Opinions

Reply to the Letter to the Editor: “Diagnostic performance and interobserver agreement of the callosal angle and Evans’ index in idiopathic normal pressure hydrocephalus: a systematic review and meta-analysis”

by Ho Young Park, Chong Hyun Suh (chonghyunsuh@amc.seoul.kr)

Diagnostic performance and interobserver agreement of the callosal angle and Evans’ index in idiopathic normal pressure hydrocephalus: a systematic review and meta-analysis

Dear Editor,

We appreciate Ryska et al. for their interest in our meta-analysis [1]. We acknowledge that the issues from their letter are important that need further discussion, although some of them have already been handled in our meta-analysis.

First, we agree that callosal angle and simplified callosal angle are different imaging biomarkers as they are measured at a different anatomical level in a different imaging plane: callosal angle measured at the posterior commissural level in an imaging plane perpendicular to bi-commissural plane vs. simplified callosal angle measured at corpus callosum midpoint in an imaging plane parallel to brain stem vertical line. Thus, a different cut-off was set for each biomarker (callosal angle: 90° vs. simplified callosal angle: 123°) [2, 3]. We acknowledge that the inclusion of simplified callosal angle may induce heterogeneous results regarding diagnostic accuracy. However, we tried to recruit as many studies as possible and performed sensitivity analysis thereafter. The sensitivity analysis excluding the study of simplified callosal angle revealed pooled sensitivity and specificity of 89% and 92%, respectively, which was comparable to the overall pooled diagnostic accuracy of callosal angle in general (callosal angle & simplified callosal angle) (pooled sensitivity: 91%, specificity: 93%). Ryska et al. presented valuable results of direct comparison between callosal vs. simplified callosal angle, showing inferior diagnostic accuracy of simplified callosal angle [4]. In contrast, the study of simplified callosal angle in our study demonstrated superior diagnostic accuracy than the studies of callosal angle [3]. The direct comparison of diagnostic accuracy of these two biomarkers needs further study.

Second, we included the diagnostic performance of callosal angle instead of simplified callosal angle from a prospective study by Ryska et al. [4]. Inclusion of both imaging markers from a single study for pooling of diagnostic performance was avoided because duplicate cohorts may confound the results. Therefore, we do not think that this is a limitation of our study.

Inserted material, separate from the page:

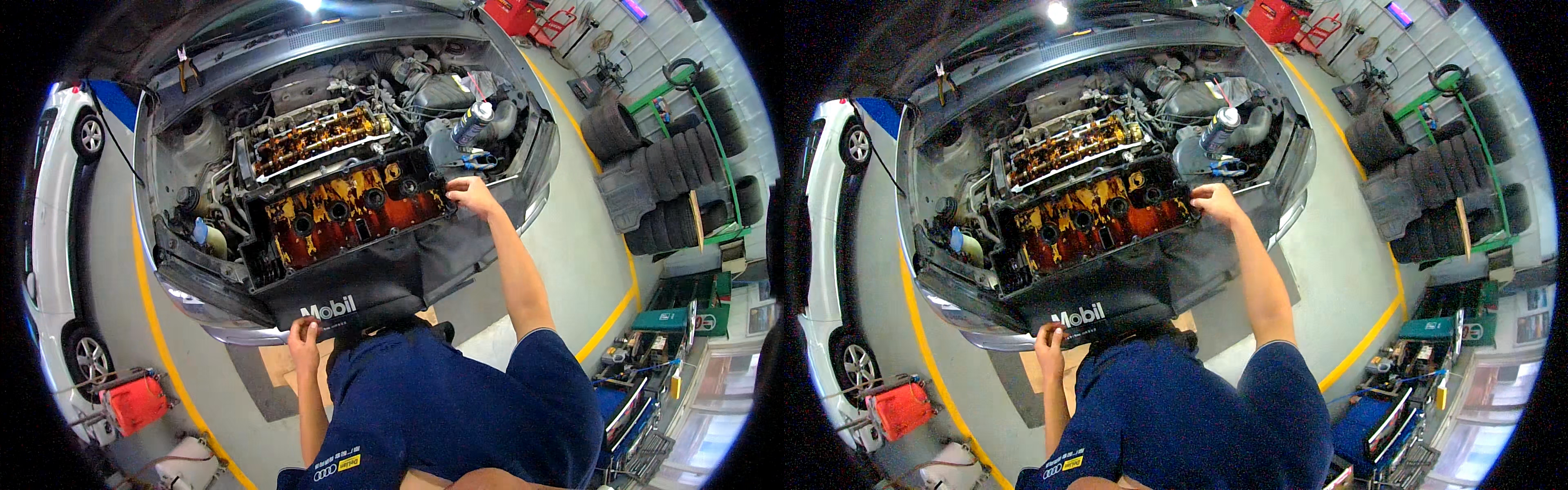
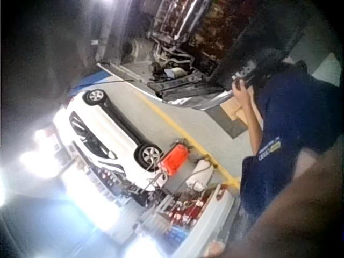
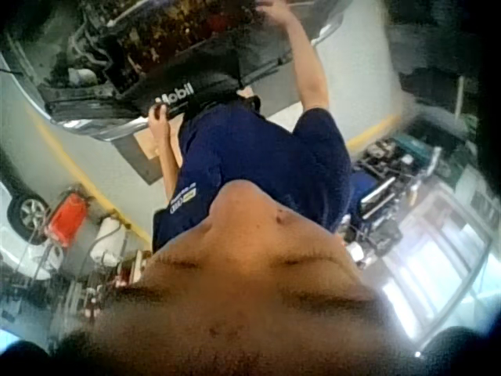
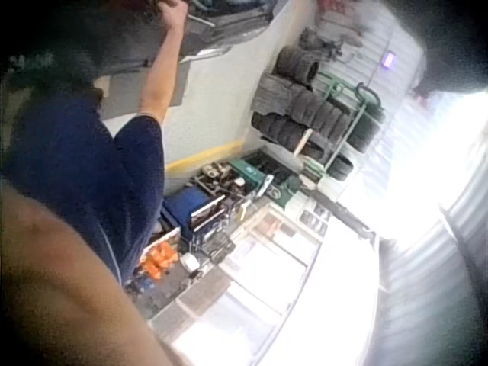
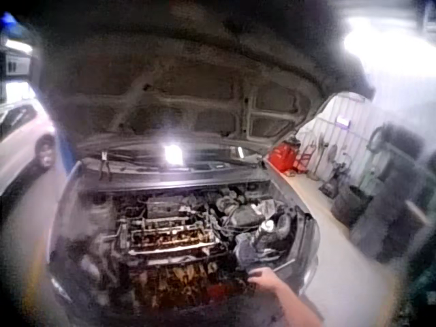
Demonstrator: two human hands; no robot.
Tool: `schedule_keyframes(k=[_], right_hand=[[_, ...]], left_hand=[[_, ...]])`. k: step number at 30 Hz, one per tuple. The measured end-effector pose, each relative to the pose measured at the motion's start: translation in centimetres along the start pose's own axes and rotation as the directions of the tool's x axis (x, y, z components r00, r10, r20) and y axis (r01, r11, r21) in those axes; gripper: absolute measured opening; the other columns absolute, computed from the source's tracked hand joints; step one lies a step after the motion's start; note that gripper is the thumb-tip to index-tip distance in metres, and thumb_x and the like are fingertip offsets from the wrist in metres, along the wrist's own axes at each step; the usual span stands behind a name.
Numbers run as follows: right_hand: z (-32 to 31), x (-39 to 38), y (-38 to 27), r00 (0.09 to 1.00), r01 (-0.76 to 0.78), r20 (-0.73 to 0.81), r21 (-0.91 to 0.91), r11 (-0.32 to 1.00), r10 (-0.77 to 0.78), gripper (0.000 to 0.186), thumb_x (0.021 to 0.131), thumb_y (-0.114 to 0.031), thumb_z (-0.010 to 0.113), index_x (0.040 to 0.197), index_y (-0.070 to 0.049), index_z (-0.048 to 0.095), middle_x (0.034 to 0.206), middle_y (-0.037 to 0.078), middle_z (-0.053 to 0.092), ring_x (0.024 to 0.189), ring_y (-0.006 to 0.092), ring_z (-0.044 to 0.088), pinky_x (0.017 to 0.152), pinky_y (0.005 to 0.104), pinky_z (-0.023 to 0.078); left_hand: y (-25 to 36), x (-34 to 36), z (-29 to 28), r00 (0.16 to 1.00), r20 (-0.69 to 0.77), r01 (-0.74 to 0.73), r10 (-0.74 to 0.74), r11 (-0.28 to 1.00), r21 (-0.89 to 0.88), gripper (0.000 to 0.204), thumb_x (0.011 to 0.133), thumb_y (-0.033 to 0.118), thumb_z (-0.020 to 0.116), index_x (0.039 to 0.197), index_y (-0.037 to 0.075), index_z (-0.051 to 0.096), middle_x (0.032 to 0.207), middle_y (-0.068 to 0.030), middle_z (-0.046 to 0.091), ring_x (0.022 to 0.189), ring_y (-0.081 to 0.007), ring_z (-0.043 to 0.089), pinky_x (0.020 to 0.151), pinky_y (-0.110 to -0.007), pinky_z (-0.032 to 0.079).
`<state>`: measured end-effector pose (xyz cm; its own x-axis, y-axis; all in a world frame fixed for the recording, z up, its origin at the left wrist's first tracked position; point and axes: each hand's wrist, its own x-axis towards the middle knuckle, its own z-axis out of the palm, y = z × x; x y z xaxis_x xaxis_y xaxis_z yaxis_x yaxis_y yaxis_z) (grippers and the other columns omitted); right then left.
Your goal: The person applies sealant to the engine block using a caulking gun, then retrieves a dirty valve cover from a tray. They wipe the inside of the valve cover with a cloth and place it onto the engine, adjusting its position to fit over the camshafts.
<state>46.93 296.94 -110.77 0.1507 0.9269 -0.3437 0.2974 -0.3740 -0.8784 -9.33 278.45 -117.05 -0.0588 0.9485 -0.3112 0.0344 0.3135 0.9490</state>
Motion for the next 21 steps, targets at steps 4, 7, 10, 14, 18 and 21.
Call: schedule_keyframes(k=[4, 7, 10, 14, 18, 21], right_hand=[[-0.6, 0.8, 0.1, 0.998, 0.021, 0.059, -0.031, 0.999, -0.019, 0.035, 0.088, -0.008, 0.081, 0.12, 0.004, 0.076, 0.111, 0.012, 0.081, 0.093, 0.0195, 0.076, 0.072, 0.0351, 0.062], [-1.0, 1.6, 1.0, 0.996, 0.03, 0.087, -0.022, 0.999, -0.028, 0.035, 0.087, -0.007, 0.082, 0.119, 0.005, 0.076, 0.111, 0.013, 0.08, 0.093, 0.02, 0.076, 0.071, 0.0355, 0.063], [-0.7, 1.4, 1.2, 0.997, 0.029, 0.07, 0.003, 1.0, -0.03, 0.034, 0.088, -0.007, 0.082, 0.12, 0.005, 0.076, 0.111, 0.013, 0.08, 0.095, 0.0205, 0.077, 0.071, 0.0358, 0.063], [-0.5, 1.3, 1.1, 0.995, 0.083, 0.042, 0.064, 0.994, -0.086, 0.029, 0.091, -0.004, 0.079, 0.119, 0.004, 0.075, 0.109, 0.011, 0.08, 0.093, 0.0178, 0.075, 0.074, 0.0337, 0.061], [-0.6, 1.6, 0.4, 0.99, 0.141, -0.007, 0.029, 0.99, -0.141, 0.031, 0.092, -0.005, 0.08, 0.121, 0.005, 0.075, 0.108, 0.01, 0.08, 0.093, 0.0158, 0.075, 0.078, 0.0321, 0.061], [-0.9, 1.8, 0.4, 0.984, 0.175, -0.007, -0.049, 0.983, -0.176, 0.035, 0.092, -0.008, 0.081, 0.123, 0.006, 0.074, 0.109, 0.01, 0.08, 0.095, 0.0164, 0.075, 0.083, 0.033, 0.061]], left_hand=[[0.7, 0.2, 2.6, 0.999, 0.003, -0.032, 0.032, 0.998, 0.05, 0.019, 0.106, 0.013, 0.065, 0.118, -0.002, 0.068, 0.107, -0.0105, 0.075, 0.091, -0.0185, 0.072, 0.085, -0.034, 0.057], [0.2, 0.8, 4.1, 0.998, 0.049, -0.038, 0.036, 0.998, 0.041, 0.022, 0.106, 0.014, 0.065, 0.12, -0.002, 0.067, 0.109, -0.0128, 0.075, 0.091, -0.0207, 0.073, 0.086, -0.035, 0.059], [1.2, 1.1, 5.7, 0.998, 0.06, -0.03, 0.027, 0.998, 0.052, 0.023, 0.106, 0.013, 0.066, 0.121, -0.003, 0.067, 0.11, -0.0135, 0.075, 0.093, -0.0208, 0.073, 0.087, -0.036, 0.059], [1.9, 1.1, 7.0, 0.996, 0.084, -0.005, -0.001, 0.998, 0.07, 0.022, 0.105, 0.012, 0.066, 0.12, -0.004, 0.068, 0.11, -0.0126, 0.076, 0.094, -0.0195, 0.072, 0.089, -0.034, 0.059], [3.1, 1.1, 7.6, 0.995, 0.094, 0.029, -0.042, 0.989, 0.143, 0.021, 0.106, 0.01, 0.066, 0.12, -0.004, 0.067, 0.113, -0.0132, 0.075, 0.103, -0.0204, 0.072, 0.093, -0.035, 0.059], [3.2, 1.3, 7.7, 0.994, 0.106, 0.02, -0.033, 0.992, 0.127, 0.023, 0.105, 0.012, 0.068, 0.121, -0.005, 0.067, 0.114, -0.0142, 0.075, 0.104, -0.021, 0.073, 0.094, -0.035, 0.059]])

Third, we admit the limitation of our study in that we did not include the diagnostic accuracy data of Evans’ index from the study by Ryska et al. [4]. We performed meta-analysis again after inclusion of these data, and the final results were as follows: the pooled sensitivity and specificity were 98% [95% confidence interval (CI), 55-100%] and 85% (95% CI, 80-89%), with summary AUC (area under the curve) of 0.87 (95% CI, 0.83-0.89). The pooled results after the inclusion of the additional article were not significantly changed from the original results (pooled sensitivity: 96%, specificity: 83%, summary AUC: 0.87).

Finally, as mentioned in the study by Ryska et al., the precise imaging section angulation for measuring Evans’ index was not defined in the previous literature [5]. Although several anatomical planes for measuring Evans’ index were presented in the article (bi-callosal, bi-commissural, hypophysis-fastigium, and brain stem vertical line) [4], this was not the primary interest of our study.